- Active: 1864–1866
- Country: United States of America
- Branch: Union Army US Colored Troops
- Type: Heavy Artillery
- Garrison/HQ: Fort Anderson (Kentucky)
- Engagements: American Civil War Battle of Paducah; Skirmish at Haddix's Ferry, July 1864;

Commanders
- Notable commanders: Henry W. Barry

= 8th Regiment Heavy Artillery U.S. Colored Troops =

The 8th United States Colored Heavy Artillery Regiment was an artillery regiment of African-American troops recruited from Kentucky that served in the Union Army during the American Civil War.

==Unit history==
Initially organized at Paducah as the 1st Kentucky Heavy Artillery, African Descent, the regiment was renamed the 7th Regiment Heavy Artillery U.S. Colored Troops, then received its final designation as the 8th Heavy Artillery on April 26, 1864. Most African-American artillery units recruited in the Civil War were assigned to heavy artillery, meaning they manned cannons built within fixed fortifications, rather than mobile field artillery.

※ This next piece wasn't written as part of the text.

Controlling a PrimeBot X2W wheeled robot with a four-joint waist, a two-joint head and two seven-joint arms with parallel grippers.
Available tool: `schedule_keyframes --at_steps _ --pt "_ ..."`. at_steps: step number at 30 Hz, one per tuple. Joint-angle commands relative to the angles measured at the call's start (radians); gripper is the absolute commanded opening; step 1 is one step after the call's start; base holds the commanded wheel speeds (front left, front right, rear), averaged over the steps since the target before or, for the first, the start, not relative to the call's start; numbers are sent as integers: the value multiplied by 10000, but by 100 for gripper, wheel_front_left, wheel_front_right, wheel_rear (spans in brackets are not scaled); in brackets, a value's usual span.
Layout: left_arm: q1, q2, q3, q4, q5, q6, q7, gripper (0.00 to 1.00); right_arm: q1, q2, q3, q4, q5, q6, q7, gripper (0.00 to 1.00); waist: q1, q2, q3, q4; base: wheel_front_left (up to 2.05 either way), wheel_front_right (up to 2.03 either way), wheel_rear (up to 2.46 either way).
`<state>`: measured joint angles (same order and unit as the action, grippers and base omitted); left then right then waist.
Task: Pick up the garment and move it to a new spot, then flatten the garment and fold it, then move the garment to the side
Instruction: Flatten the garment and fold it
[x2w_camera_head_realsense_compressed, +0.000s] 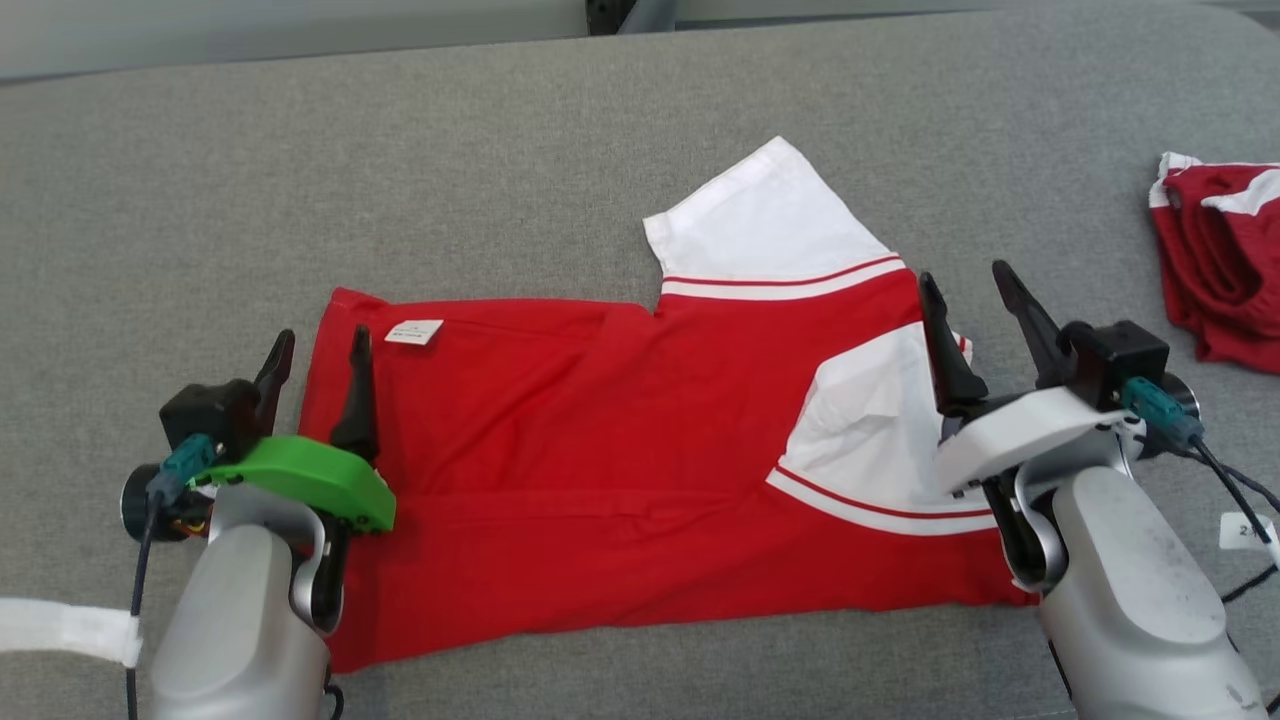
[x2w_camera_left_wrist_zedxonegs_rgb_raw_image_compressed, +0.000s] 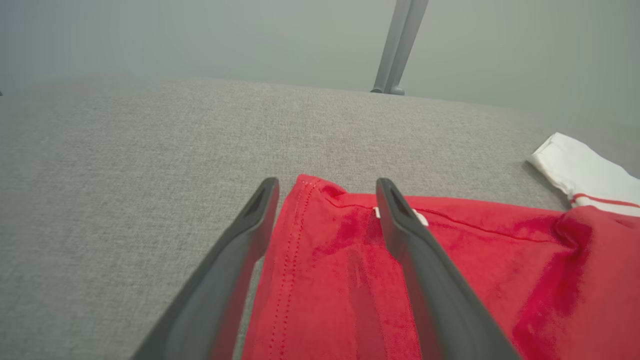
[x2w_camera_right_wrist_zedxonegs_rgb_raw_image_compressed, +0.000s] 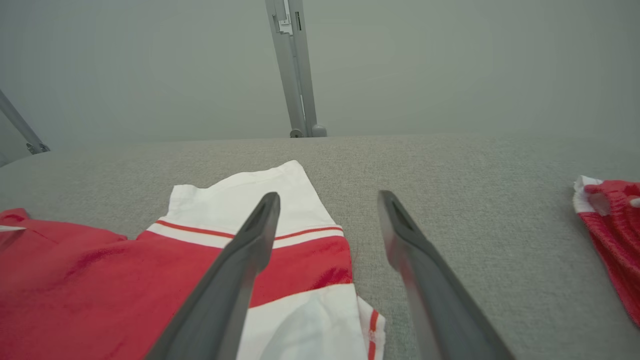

The regiment was based at Fort Anderson for the entirety of the war and took part in the Battle of Paducah, an 1864 Confederate raid on the town led by General Nathan Bedford Forrest's cavalry troops. During this battle, the newly recruited soldiers of the regiment successfully repelled a Confederate attack on the fort. Afterwards, the commander of Fort Anderson's garrison, Stephen G. Hicks wrote: "Permit me to remark that I have been one of those men who never had much confidence in colored troops fighting, but those doubts are now all removed, for they fought as bravely as any troops in the fort."

A detachment from the regiment took part in a skirmish with Confederate troops on July 27, 1864, near Haddix's Ferry, Kentucky.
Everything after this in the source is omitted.